What does this tell us about the likely success of our future technologies? Professor Thimbleby points out that reaping the full benefits of new technology will require a lot to happen behind the scenes. Referring particularly to the healthcare setting he said it would involve “changing the culture in the hospitals to rationalise it and re-engineer it and that’s really difficult … If you just computerise the NHS or healthcare, you end up with the mess going faster.”

In general, this tells us that for the industrial benefits of 4IR-like technology to be fully realised we need process and culture change. These will be major and could be possibly socially divisive, and will need a lot of focus. But what of the end-user benefits of this technology – being able to do anything with anyone, anywhere? We already have a digital divide in which swathes of society globally cannot and do not want to use today’s technology, so how are we going to ensure this doesn’t get worse?

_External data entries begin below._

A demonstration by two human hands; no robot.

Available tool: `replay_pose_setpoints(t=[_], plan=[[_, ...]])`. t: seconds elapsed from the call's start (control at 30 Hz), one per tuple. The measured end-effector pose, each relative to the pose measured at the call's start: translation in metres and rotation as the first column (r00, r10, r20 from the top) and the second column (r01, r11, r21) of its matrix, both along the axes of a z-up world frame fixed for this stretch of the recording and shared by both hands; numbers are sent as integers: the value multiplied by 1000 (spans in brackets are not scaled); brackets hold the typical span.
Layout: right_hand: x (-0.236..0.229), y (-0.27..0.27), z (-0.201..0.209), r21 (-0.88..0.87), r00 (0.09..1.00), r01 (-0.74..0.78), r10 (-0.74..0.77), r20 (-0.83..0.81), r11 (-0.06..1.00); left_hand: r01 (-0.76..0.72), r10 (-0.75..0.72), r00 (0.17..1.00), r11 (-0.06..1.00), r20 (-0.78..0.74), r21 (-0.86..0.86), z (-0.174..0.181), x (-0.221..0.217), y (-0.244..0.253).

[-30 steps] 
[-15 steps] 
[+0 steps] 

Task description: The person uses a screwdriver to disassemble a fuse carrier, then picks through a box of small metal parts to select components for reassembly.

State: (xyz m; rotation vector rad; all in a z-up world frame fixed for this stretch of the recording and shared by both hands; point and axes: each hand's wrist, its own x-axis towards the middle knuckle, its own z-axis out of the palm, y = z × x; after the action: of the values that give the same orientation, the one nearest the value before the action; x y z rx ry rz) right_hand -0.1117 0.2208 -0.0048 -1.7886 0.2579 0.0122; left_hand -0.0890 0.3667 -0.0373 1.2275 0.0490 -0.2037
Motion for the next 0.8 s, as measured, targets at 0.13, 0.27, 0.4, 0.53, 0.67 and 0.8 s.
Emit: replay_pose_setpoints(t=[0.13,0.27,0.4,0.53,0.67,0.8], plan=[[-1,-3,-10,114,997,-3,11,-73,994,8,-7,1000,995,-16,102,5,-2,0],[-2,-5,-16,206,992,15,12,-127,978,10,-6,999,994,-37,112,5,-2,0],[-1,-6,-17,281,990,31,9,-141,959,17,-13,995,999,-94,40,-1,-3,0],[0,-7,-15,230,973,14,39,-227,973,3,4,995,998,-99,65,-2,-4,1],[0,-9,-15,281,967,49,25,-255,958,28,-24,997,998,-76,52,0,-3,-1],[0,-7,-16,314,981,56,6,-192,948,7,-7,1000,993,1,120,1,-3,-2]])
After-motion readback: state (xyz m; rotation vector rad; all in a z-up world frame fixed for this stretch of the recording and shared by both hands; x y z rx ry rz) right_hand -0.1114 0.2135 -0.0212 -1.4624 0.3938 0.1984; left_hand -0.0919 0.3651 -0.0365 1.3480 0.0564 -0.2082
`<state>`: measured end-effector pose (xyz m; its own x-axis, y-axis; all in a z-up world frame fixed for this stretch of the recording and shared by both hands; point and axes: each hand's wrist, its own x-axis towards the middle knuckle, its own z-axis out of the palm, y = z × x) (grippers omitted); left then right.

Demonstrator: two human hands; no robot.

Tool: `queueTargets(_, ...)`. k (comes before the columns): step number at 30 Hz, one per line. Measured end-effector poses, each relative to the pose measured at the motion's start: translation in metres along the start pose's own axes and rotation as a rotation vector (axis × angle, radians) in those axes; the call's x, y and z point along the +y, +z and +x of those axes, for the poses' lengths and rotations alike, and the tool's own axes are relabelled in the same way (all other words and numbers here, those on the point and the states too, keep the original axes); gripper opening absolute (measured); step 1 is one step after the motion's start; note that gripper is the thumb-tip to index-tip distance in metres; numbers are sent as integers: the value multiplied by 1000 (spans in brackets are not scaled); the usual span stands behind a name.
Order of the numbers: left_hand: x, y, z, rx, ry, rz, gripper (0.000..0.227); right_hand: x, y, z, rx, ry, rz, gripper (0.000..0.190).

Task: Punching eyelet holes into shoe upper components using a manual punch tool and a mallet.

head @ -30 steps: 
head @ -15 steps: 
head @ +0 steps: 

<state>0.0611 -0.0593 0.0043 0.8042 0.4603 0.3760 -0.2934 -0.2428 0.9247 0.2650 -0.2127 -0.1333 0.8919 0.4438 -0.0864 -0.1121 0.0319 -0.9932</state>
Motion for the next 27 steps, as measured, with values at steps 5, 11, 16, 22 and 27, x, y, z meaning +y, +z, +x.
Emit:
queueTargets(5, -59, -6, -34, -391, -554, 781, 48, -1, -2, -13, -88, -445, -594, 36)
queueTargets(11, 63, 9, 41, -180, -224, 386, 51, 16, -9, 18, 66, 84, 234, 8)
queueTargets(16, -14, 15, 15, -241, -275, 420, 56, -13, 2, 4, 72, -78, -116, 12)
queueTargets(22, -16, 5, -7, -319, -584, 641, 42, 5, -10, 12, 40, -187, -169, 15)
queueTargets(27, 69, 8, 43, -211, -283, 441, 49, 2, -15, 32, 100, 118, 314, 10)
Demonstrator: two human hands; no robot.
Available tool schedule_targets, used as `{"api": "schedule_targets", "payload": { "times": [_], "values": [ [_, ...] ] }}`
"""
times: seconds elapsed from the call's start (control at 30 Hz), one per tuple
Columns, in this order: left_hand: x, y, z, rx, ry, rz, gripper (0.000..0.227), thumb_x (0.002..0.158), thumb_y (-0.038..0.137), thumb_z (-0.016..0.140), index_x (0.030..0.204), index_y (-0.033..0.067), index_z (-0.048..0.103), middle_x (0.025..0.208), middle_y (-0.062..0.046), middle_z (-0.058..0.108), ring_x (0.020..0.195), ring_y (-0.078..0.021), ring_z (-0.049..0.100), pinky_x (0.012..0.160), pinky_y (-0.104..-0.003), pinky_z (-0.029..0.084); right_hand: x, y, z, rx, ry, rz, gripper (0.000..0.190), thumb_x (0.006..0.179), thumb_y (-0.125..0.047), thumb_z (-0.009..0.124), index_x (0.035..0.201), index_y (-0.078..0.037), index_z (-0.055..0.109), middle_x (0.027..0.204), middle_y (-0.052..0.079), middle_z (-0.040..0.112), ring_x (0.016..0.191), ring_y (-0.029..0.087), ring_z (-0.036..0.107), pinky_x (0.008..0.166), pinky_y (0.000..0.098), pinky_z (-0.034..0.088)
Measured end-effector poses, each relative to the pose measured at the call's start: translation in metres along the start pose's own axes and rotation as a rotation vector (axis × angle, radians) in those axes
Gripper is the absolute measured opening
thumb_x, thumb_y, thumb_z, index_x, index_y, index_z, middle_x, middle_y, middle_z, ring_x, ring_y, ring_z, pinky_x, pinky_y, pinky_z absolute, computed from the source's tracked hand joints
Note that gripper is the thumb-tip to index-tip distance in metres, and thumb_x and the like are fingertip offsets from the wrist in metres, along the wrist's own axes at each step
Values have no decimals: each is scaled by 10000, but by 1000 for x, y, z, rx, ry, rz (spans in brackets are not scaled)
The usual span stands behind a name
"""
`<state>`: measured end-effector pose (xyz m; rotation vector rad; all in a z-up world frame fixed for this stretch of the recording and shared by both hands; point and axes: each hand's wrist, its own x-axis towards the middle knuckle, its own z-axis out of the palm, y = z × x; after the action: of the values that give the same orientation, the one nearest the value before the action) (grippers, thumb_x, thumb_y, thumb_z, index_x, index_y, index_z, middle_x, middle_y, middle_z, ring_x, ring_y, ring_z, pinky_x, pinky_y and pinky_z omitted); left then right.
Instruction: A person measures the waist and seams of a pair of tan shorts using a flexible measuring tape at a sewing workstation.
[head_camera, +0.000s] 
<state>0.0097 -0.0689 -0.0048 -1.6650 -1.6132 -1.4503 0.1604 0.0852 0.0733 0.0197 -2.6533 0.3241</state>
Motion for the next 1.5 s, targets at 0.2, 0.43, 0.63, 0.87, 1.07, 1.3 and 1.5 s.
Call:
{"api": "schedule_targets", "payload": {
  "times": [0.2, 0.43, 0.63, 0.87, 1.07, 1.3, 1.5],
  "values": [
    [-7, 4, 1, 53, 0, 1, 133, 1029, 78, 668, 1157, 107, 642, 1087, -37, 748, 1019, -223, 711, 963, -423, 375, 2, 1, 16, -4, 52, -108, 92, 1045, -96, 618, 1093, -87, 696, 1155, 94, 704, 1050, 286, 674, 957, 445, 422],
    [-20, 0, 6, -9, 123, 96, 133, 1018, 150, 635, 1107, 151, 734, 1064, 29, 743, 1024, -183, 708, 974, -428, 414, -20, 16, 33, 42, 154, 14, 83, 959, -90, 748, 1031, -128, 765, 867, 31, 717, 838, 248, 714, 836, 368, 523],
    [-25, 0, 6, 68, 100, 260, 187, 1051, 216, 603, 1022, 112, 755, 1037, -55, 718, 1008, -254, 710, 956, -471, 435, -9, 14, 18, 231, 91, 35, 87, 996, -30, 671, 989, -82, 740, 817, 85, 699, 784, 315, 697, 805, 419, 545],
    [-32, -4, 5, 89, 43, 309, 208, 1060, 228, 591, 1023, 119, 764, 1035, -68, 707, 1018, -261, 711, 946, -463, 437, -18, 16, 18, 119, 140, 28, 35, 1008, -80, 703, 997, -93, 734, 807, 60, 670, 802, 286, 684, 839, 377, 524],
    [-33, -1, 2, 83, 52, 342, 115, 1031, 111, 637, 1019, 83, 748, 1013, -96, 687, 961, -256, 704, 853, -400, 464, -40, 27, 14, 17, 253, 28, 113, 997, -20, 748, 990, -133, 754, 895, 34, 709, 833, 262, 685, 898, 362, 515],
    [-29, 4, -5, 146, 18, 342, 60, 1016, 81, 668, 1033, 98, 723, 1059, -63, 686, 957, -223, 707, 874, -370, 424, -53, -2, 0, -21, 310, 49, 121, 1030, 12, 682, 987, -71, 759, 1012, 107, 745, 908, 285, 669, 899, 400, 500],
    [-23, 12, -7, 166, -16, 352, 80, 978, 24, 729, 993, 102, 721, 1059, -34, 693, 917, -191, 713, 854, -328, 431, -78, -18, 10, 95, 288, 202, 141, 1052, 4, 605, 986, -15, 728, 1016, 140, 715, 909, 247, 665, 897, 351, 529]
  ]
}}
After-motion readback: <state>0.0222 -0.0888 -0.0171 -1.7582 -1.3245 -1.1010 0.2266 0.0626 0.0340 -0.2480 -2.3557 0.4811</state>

Rory Cellan-Jones’ point is surely germane: “… the look and feel of it is incredibly important to its eventual success.” This is not a new issue. Dianne Murray, a hugely experienced usability and interface design consultant, talked in an interview with AIT how before the 1970s The software engineers who did testing but didn’t do anything like usability testing, didn’t have concepts of what the user actually did, or required”.

Learning from history

There is always a temptation to get the latest tech out there as soon as it’s working but without an interface that is relevant and appropriate to millions, or even billions, of people the tech will remain niche, and in the province of the wealthy aficionados. There could be many reasons why something is launched early – maybe the desired interface is not yet achievable, or maybe it’s essential to get an early return on an investment – but we need an understanding by the key global players that the job isn’t done until their tech is actually usable by billions.

People want to use and be seen to use tomorrow’s technology but it needs to fit their lifestyle requirements. They need to love it, not just wonder at it. Technological improvements will continue at an enormous rate and without an empathetic understanding of how to meet the needs of the human condition – whether in health, education, entertainment, fashion, media, or law and so on – technology will fail to deliver its full potential to make life better for everyone all around the world.

Maybe we should change the terminology from “HCI” to “HCE” – the Human Computer Experience?